*Task to complete*:
Nothing may be changed. Give the entries below again exactly.

* * * * *

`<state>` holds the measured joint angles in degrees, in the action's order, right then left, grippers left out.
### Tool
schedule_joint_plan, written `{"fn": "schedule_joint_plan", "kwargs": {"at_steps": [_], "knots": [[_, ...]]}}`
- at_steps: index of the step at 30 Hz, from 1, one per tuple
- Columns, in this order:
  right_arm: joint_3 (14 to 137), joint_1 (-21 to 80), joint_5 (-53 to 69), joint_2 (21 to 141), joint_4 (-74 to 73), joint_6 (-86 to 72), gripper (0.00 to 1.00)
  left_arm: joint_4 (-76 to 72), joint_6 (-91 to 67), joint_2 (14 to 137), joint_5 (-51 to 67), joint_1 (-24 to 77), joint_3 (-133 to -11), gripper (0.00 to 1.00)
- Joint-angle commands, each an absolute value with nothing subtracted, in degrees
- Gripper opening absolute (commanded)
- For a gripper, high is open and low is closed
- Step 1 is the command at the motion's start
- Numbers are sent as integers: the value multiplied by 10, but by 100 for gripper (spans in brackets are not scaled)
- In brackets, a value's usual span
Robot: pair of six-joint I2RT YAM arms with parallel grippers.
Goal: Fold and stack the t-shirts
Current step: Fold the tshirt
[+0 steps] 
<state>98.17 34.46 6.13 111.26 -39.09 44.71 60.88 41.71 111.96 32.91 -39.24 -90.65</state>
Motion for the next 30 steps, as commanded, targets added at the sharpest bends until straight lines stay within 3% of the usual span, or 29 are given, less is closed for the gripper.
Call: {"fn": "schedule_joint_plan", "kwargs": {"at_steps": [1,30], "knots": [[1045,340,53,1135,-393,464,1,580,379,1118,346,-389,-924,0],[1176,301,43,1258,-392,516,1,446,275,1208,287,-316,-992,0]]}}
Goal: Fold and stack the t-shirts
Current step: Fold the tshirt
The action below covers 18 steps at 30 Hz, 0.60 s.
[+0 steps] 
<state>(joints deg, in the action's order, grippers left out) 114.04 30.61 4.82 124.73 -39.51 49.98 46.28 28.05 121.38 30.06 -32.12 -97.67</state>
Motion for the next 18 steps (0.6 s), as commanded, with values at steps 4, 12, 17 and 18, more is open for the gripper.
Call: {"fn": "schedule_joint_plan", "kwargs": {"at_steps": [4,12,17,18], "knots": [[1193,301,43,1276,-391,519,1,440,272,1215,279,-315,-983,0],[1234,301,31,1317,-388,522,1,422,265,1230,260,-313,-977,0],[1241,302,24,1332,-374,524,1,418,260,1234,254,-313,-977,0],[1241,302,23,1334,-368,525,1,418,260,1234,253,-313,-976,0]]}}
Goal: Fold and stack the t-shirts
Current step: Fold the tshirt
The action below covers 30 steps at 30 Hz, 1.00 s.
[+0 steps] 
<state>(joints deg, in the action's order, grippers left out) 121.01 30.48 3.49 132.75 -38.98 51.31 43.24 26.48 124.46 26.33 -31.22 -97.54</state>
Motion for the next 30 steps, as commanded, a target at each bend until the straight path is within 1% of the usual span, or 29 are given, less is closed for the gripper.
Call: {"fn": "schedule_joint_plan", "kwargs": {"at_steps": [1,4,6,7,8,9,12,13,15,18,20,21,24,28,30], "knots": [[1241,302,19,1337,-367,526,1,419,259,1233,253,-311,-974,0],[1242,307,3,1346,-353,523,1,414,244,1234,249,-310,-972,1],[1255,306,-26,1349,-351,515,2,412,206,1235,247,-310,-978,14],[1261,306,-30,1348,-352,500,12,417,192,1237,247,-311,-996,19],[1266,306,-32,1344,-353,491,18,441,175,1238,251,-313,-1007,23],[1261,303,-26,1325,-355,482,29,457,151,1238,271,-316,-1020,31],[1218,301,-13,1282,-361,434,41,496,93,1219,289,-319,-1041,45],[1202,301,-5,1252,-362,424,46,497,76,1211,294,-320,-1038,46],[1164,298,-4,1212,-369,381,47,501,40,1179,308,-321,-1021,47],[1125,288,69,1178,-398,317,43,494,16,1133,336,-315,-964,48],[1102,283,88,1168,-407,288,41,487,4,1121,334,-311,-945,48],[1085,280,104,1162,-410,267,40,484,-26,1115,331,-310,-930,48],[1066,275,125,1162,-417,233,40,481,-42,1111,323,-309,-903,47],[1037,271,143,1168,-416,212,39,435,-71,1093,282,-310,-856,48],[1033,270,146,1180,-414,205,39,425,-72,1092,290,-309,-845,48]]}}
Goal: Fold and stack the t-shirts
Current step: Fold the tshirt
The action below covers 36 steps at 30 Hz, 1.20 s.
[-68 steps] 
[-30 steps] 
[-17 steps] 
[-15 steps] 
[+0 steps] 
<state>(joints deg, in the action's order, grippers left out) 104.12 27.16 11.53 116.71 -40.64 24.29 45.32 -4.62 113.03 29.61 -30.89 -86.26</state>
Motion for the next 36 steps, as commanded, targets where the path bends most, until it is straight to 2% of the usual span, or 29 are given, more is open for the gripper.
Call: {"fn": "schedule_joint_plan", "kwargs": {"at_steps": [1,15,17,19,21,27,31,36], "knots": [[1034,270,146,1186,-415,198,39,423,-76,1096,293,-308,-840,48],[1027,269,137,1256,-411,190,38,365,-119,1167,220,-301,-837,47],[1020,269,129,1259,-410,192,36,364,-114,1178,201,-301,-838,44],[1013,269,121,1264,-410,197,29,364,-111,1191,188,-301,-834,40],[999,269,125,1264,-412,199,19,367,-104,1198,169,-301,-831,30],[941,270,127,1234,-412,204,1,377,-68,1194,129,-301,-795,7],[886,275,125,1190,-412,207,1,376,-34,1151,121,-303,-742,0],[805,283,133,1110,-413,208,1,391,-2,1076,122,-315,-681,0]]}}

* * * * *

*Task output*:
`<state>` holds the measured joint angles in degrees, in the action's order, right then left, grippers left out.
### Tool
schedule_joint_plan, written `{"fn": "schedule_joint_plan", "kwargs": {"at_steps": [_], "knots": [[_, ...]]}}`
- at_steps: index of the step at 30 Hz, from 1, one per tuple
- Columns, in this order:
  right_arm: joint_3 (14 to 137), joint_1 (-21 to 80), joint_5 (-53 to 69), joint_2 (21 to 141), joint_4 (-74 to 73), joint_6 (-86 to 72), gripper (0.00 to 1.00)
  left_arm: joint_4 (-76 to 72), joint_6 (-91 to 67), joint_2 (14 to 137), joint_5 (-51 to 67), joint_1 (-24 to 77), joint_3 (-133 to -11), gripper (0.00 to 1.00)
- Joint-angle commands, each an absolute value with nothing subtracted, in degrees
- Gripper opening absolute (commanded)
- For a gripper, high is open and low is closed
- Step 1 is the command at the motion's start
- Numbers are sent as integers: the value multiplied by 10, but by 100 for gripper (spans in brackets are not scaled)
- In brackets, a value's usual span
Robot: pair of six-joint I2RT YAM arms with parallel grippers.
Goal: Fold and stack the t-shirts
Current step: Fold the tshirt
[+0 steps] 
<state>98.17 34.46 6.13 111.26 -39.09 44.71 60.88 41.71 111.96 32.91 -39.24 -90.65</state>
Motion for the next 30 steps, as commanded, targets added at the sharpest bends until straight lines stay within 3% of the usual span, or 29 are given, less is closed for the gripper.
Call: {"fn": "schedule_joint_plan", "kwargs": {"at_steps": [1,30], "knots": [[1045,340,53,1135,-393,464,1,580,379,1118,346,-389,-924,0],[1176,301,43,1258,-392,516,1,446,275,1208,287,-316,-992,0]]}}
Goal: Fold and stack the t-shirts
Current step: Fold the tshirt
The action below covers 18 steps at 30 Hz, 0.60 s.
[+0 steps] 
<state>(joints deg, in the action's order, grippers left out) 114.04 30.61 4.82 124.73 -39.51 49.98 46.28 28.05 121.38 30.06 -32.12 -97.67</state>
Motion for the next 18 steps (0.6 s), as commanded, with values at steps 4, 12, 17 and 18, more is open for the gripper.
Call: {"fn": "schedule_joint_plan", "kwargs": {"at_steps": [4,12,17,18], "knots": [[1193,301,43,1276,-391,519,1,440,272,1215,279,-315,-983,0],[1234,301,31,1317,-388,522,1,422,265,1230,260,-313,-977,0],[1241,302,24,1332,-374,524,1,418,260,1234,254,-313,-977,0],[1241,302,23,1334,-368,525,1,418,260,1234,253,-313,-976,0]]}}
Goal: Fold and stack the t-shirts
Current step: Fold the tshirt
The action below covers 30 steps at 30 Hz, 1.00 s.
[+0 steps] 
<state>(joints deg, in the action's order, grippers left out) 121.01 30.48 3.49 132.75 -38.98 51.31 43.24 26.48 124.46 26.33 -31.22 -97.54</state>
Motion for the next 30 steps, as commanded, a target at each bend until the straight path is within 1% of the usual span, or 29 are given, less is closed for the gripper.
Call: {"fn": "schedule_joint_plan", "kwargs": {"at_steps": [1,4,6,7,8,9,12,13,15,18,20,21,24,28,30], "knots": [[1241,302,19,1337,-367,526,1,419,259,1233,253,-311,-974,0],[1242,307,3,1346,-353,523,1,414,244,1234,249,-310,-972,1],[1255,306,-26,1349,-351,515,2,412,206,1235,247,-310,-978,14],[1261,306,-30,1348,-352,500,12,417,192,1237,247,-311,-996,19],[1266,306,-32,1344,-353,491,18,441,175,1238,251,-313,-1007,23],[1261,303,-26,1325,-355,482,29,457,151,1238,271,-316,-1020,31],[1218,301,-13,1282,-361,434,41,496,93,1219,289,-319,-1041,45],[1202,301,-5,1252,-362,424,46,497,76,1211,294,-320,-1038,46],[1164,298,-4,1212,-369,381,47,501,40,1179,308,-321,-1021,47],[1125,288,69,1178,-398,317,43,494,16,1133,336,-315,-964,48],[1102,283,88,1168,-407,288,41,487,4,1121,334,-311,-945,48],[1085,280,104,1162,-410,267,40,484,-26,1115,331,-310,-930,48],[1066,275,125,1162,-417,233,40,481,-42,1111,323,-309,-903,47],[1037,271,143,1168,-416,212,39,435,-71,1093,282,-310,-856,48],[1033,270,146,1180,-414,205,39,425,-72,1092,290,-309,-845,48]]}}
Goal: Fold and stack the t-shirts
Current step: Fold the tshirt
The action below covers 36 steps at 30 Hz, 1.20 s.
[-68 steps] 
[-30 steps] 
[-17 steps] 
[-15 steps] 
[+0 steps] 
<state>(joints deg, in the action's order, grippers left out) 104.12 27.16 11.53 116.71 -40.64 24.29 45.32 -4.62 113.03 29.61 -30.89 -86.26</state>
Motion for the next 36 steps, as commanded, targets where the path bends most, until it is straight to 2% of the usual span, or 29 are given, more is open for the gripper.
Call: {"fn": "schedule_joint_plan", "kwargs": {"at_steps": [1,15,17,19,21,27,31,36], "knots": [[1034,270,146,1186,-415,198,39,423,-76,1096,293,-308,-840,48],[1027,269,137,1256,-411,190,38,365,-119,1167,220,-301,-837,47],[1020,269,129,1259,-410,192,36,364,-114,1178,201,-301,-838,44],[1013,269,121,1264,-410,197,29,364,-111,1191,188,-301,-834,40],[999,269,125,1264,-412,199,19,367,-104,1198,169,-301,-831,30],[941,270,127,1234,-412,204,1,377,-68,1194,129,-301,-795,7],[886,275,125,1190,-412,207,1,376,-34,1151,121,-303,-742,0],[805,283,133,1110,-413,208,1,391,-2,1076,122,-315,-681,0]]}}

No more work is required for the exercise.